### Aim of the exercise
Take the lines below beginning at the line that has "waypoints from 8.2" and stopping after the line that has "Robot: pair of", and print them exactly as they are, with no other lines.

### Material for the task
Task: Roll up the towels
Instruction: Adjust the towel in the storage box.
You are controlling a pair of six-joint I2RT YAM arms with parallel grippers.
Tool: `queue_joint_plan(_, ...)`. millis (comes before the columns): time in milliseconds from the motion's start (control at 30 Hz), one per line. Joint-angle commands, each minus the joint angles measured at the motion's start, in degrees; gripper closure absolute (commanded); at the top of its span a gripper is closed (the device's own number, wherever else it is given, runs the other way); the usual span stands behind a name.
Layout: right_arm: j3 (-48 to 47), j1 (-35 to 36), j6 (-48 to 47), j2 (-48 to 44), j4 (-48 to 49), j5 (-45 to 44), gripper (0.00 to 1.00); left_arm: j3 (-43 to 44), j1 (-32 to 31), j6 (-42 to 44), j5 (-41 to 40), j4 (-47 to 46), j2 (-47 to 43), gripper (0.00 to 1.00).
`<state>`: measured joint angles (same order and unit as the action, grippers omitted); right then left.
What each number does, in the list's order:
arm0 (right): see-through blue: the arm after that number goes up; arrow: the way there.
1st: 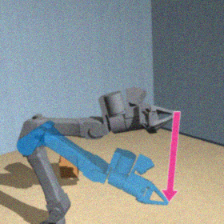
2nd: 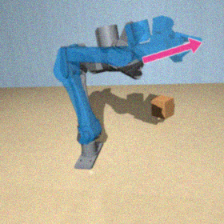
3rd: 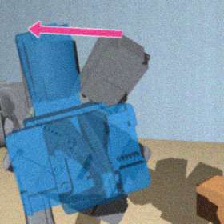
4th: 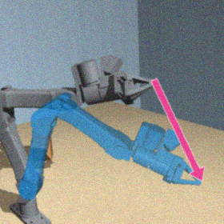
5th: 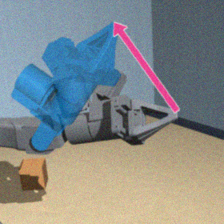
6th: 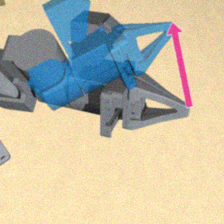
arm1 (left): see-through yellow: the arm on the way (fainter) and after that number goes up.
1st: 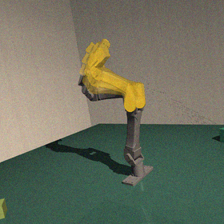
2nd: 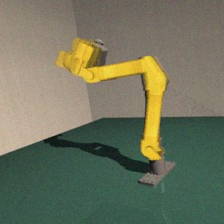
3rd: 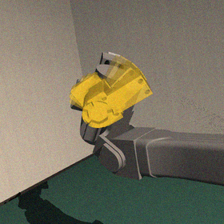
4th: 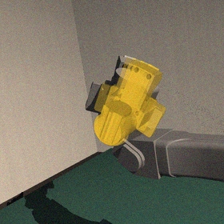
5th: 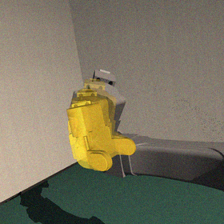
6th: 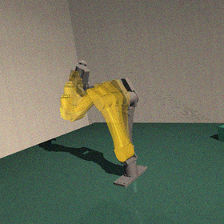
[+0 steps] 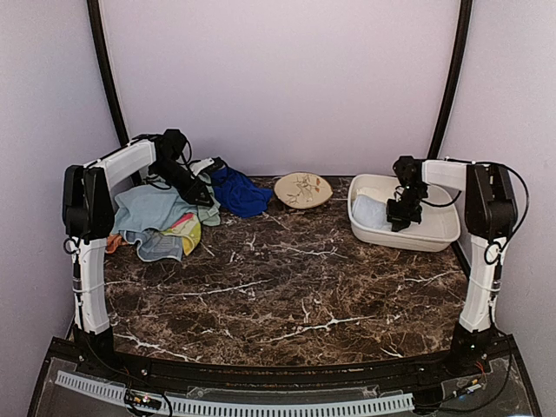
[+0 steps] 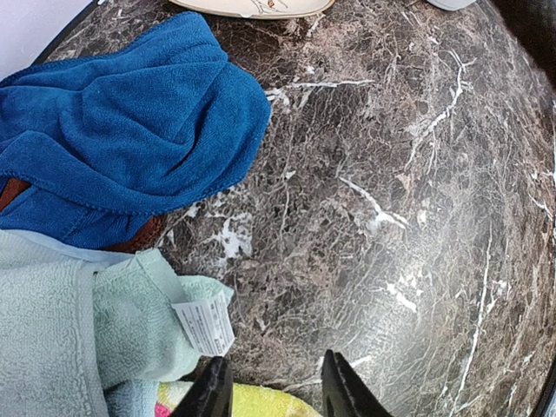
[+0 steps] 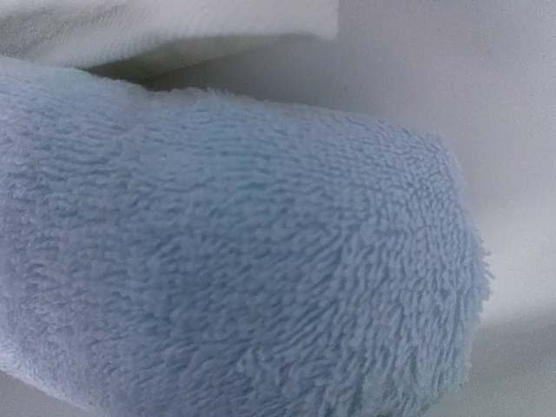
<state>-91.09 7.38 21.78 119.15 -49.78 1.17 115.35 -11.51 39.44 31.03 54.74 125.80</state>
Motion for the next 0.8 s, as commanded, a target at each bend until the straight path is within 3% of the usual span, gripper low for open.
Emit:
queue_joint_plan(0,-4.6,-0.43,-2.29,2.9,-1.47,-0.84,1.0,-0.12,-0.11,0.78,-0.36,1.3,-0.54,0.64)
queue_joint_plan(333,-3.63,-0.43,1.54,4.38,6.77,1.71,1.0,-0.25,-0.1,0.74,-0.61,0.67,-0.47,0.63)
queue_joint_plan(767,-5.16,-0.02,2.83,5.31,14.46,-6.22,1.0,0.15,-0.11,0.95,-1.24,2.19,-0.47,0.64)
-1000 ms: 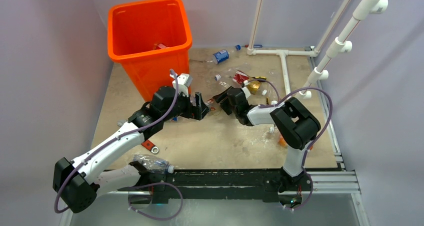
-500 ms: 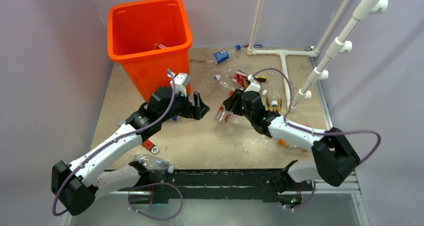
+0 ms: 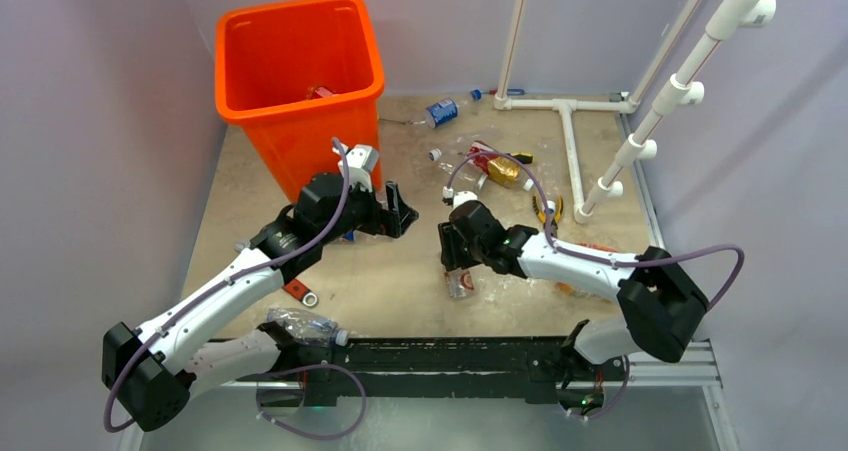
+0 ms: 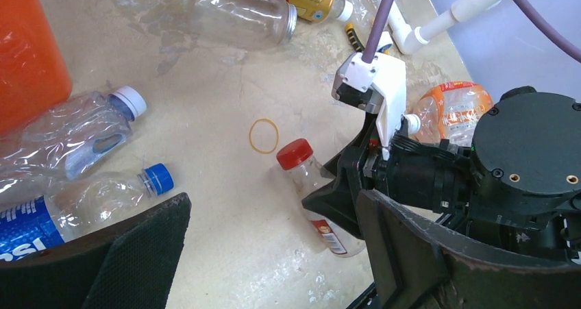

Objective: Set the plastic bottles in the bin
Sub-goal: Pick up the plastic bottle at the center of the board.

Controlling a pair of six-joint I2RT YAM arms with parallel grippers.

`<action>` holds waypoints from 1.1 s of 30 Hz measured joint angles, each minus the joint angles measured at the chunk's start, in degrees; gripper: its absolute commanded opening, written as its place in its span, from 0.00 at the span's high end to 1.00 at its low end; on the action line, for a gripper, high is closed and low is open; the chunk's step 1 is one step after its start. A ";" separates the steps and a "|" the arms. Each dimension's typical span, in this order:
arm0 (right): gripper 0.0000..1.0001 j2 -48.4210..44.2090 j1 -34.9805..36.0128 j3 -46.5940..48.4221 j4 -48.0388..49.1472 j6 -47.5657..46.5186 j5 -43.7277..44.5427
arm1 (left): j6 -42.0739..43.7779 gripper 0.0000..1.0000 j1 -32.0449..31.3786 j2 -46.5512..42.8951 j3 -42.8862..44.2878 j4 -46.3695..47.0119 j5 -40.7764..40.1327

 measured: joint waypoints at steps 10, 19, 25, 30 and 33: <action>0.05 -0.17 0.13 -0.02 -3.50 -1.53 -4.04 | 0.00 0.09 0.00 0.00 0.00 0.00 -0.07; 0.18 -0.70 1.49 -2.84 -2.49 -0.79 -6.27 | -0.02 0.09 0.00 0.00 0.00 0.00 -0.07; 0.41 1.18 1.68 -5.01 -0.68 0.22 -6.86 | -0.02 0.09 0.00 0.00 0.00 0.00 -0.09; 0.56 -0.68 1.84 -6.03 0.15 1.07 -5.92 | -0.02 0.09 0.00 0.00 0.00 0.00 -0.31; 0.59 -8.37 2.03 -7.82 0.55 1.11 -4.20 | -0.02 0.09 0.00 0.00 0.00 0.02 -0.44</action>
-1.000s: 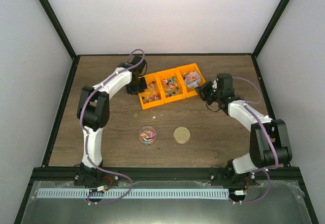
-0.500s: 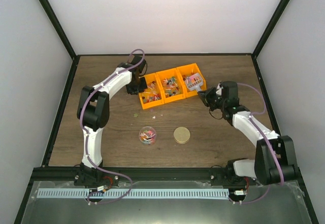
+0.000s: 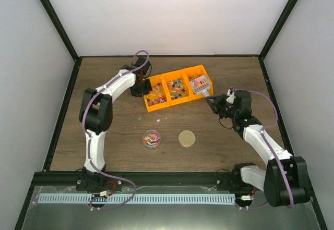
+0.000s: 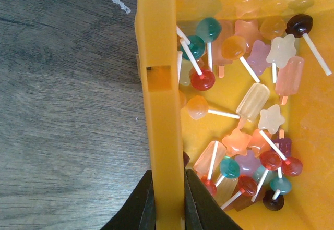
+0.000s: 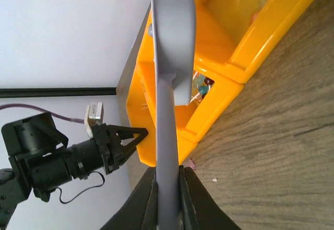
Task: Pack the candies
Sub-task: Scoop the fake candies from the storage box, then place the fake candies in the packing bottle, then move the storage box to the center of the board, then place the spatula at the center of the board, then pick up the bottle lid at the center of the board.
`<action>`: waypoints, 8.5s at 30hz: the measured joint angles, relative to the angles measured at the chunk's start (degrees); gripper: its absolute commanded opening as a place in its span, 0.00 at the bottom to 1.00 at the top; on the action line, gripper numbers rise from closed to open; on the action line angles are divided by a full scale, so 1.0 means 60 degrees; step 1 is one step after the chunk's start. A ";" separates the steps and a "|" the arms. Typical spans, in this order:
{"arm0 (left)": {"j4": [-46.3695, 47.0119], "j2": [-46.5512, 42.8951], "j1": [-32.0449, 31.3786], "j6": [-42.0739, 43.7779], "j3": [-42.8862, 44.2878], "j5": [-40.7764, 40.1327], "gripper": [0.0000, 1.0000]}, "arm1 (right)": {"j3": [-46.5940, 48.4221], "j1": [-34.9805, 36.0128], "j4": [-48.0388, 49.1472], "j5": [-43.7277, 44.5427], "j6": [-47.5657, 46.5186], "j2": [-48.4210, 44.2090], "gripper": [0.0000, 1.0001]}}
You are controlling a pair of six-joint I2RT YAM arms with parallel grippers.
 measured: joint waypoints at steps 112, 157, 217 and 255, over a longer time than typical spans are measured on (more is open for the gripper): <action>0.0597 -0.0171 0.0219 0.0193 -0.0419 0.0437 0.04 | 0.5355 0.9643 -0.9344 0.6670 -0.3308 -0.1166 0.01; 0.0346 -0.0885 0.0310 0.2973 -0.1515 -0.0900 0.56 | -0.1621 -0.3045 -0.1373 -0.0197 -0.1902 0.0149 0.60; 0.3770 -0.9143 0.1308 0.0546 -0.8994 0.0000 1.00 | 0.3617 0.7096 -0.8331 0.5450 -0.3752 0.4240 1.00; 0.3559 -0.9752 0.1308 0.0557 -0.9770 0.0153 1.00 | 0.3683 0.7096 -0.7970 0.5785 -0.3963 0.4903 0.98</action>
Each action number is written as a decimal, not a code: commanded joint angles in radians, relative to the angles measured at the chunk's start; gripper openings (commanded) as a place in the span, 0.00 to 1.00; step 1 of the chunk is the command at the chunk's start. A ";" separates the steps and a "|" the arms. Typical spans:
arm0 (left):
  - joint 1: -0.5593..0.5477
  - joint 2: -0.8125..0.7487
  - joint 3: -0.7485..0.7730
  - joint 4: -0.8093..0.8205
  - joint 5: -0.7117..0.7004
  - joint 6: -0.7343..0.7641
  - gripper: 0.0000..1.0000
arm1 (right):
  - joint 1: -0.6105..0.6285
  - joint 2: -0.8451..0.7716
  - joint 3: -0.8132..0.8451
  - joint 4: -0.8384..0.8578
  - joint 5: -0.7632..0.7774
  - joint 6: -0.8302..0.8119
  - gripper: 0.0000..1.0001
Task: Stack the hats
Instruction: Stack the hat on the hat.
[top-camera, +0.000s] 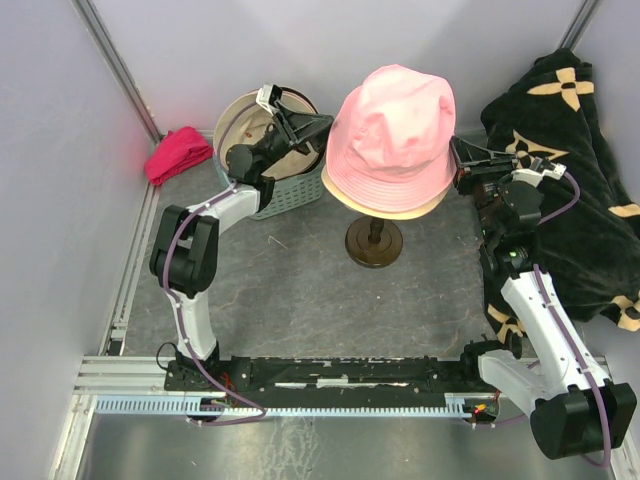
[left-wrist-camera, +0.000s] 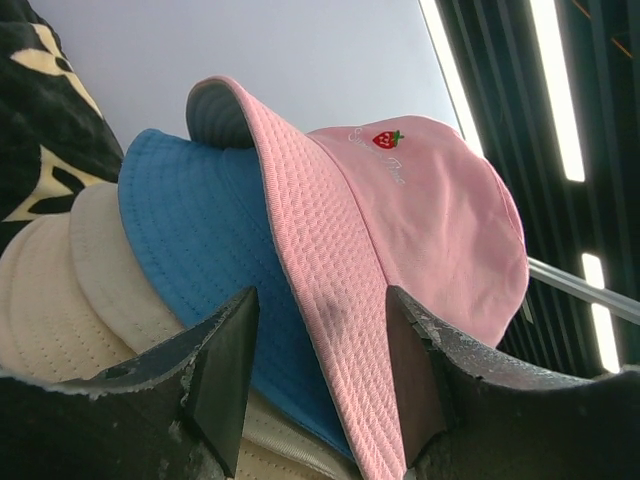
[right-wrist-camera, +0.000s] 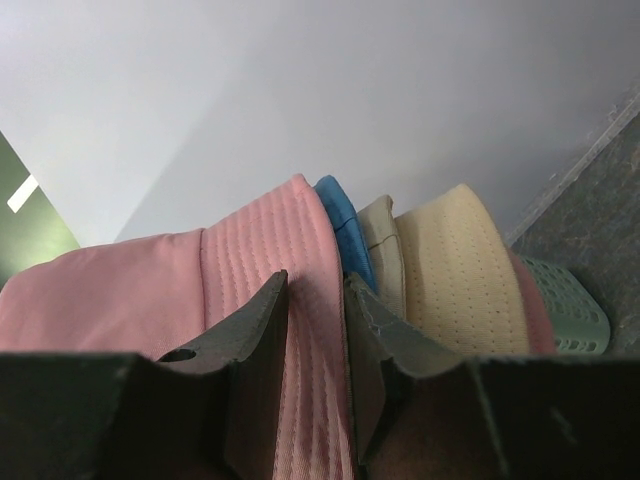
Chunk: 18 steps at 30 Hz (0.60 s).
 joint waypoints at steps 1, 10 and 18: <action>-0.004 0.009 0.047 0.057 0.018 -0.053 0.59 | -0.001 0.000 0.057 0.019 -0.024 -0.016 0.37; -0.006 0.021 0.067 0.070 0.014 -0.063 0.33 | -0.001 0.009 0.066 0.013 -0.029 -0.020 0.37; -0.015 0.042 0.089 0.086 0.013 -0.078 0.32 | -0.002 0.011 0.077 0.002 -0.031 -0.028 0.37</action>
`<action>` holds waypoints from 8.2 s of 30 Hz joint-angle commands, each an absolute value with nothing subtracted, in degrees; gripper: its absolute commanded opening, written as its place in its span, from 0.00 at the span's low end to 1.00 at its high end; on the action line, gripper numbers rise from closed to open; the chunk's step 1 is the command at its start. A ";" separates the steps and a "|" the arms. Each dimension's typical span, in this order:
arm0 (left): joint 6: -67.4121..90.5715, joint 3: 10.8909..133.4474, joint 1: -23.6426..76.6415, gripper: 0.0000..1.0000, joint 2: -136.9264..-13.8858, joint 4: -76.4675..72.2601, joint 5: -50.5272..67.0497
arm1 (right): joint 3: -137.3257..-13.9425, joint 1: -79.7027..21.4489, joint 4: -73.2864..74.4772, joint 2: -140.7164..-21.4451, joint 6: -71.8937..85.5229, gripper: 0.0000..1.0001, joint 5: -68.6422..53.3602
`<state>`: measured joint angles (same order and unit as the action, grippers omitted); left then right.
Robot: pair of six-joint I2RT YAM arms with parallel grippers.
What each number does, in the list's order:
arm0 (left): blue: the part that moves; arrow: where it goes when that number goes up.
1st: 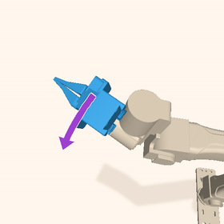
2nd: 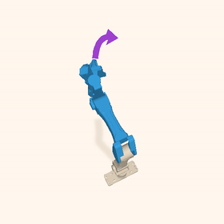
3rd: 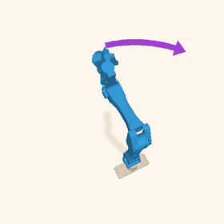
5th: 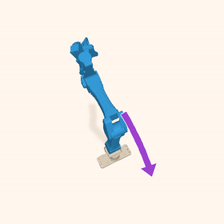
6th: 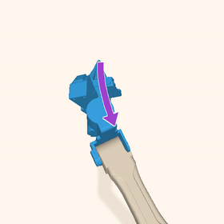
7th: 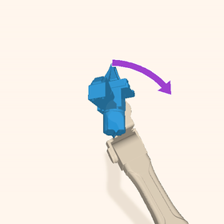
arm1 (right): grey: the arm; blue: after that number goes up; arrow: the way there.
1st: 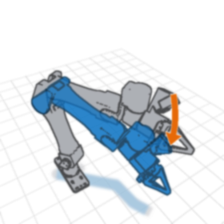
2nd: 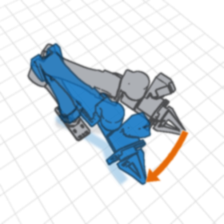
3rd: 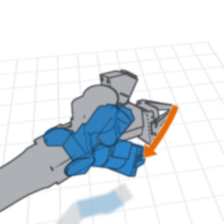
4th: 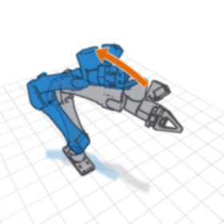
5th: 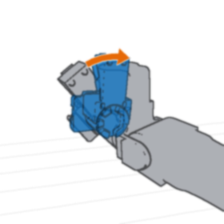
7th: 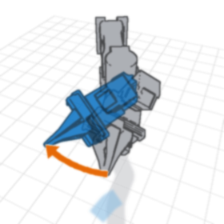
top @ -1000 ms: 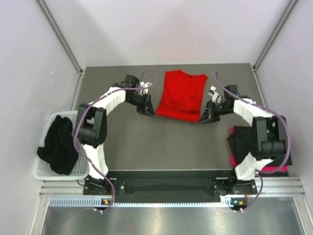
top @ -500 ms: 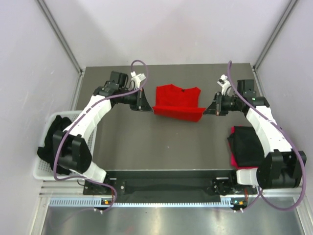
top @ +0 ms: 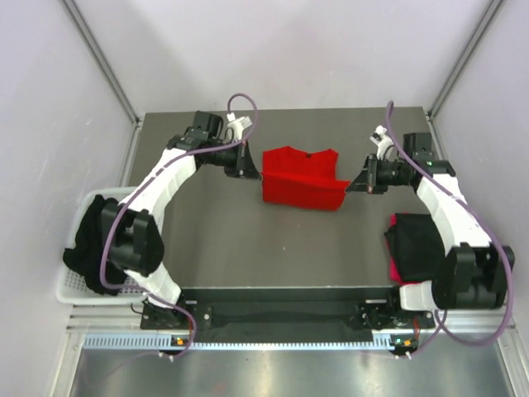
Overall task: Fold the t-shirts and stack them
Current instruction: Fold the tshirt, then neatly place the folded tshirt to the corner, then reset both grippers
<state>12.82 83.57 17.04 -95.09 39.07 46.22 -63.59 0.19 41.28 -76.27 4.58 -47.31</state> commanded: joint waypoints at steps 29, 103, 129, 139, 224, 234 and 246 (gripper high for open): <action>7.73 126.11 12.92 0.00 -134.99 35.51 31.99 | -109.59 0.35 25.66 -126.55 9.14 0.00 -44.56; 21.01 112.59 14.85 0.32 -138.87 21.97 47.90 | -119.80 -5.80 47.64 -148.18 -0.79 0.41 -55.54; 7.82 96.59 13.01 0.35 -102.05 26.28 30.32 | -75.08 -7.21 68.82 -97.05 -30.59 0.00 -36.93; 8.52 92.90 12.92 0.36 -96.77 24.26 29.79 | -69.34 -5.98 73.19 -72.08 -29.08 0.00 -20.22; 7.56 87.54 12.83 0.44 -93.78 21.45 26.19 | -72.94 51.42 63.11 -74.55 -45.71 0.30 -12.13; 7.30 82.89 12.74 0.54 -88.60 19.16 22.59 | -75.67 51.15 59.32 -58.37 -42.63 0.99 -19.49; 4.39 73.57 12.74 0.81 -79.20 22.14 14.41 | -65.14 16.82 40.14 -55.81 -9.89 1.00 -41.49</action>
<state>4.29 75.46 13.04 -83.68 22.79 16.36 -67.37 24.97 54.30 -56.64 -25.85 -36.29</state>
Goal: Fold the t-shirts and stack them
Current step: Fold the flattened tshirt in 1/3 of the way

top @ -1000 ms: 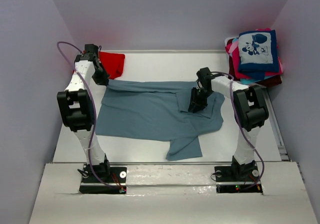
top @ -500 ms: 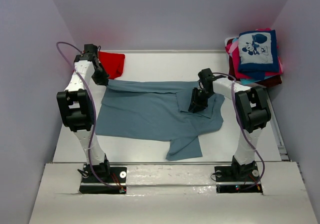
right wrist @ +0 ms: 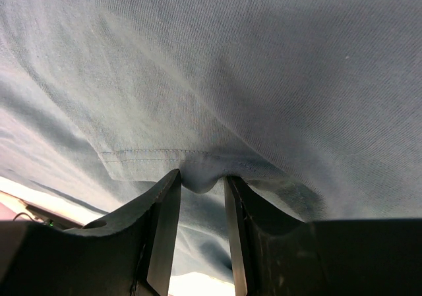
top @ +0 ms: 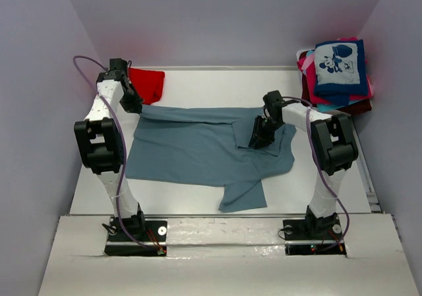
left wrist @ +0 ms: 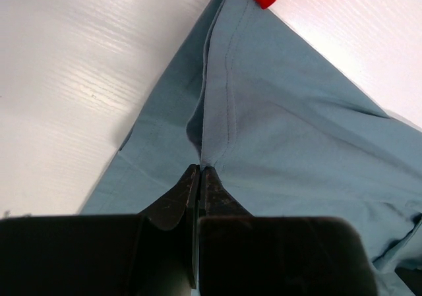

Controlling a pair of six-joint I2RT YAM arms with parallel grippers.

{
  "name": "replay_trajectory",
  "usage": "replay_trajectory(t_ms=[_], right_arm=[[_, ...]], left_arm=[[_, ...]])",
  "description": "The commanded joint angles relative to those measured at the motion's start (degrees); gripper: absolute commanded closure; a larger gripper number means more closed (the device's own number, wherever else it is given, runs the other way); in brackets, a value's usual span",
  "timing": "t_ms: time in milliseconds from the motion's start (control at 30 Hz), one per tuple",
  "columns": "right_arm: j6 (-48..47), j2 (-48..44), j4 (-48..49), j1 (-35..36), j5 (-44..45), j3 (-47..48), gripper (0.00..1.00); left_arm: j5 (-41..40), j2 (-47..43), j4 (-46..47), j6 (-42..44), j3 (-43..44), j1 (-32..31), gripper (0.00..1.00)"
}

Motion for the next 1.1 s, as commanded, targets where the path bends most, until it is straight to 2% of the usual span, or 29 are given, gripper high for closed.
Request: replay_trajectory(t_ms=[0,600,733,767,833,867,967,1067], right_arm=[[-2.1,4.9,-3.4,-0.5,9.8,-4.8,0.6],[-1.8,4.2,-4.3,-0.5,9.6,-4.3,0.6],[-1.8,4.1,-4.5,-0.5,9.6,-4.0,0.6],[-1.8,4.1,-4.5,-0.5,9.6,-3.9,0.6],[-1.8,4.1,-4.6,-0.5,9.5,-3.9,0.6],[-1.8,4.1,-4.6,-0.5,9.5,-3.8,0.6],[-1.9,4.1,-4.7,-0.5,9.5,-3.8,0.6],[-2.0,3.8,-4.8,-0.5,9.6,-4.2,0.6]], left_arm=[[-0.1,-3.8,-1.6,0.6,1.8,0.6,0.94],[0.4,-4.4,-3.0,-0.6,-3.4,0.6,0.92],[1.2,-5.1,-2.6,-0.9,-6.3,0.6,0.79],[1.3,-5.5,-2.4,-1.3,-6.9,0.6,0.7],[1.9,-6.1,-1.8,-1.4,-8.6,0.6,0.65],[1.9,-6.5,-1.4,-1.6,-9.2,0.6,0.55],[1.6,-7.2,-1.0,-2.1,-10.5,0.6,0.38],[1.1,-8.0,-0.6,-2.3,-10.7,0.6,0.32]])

### Solution below
`<action>` holds waypoints from 8.2 s of 30 Hz joint-angle commands, each an absolute value with nothing subtracted, in degrees; gripper: its absolute commanded opening, written as its place in its span, from 0.00 at the span's low end to 1.00 at its high end; on the action line, gripper numbers rise from closed to open; the chunk's step 1 is the command at its start. A ";" separates the steps and a "|" the arms. Each dimension's typical span, in this order:
arm0 (left): joint 6: -67.4121..90.5715, joint 3: 10.8909..133.4474, joint 1: -23.6426..76.6415, gripper: 0.0000..1.0000, joint 2: -136.9264..-13.8858, joint 4: -76.4675..72.2601, joint 5: -50.5272..67.0497
arm1 (right): joint 3: -137.3257..-13.9425, joint 1: -79.7027..21.4489, joint 4: -73.2864..74.4772, joint 2: -140.7164..-21.4451, joint 6: -71.8937..85.5229, gripper: 0.0000..1.0001, joint 5: -68.6422..53.3602
`<state>`: measured joint angles (same order and unit as the action, grippers omitted); left then right.
Robot: pair of six-joint I2RT YAM arms with parallel grippers.

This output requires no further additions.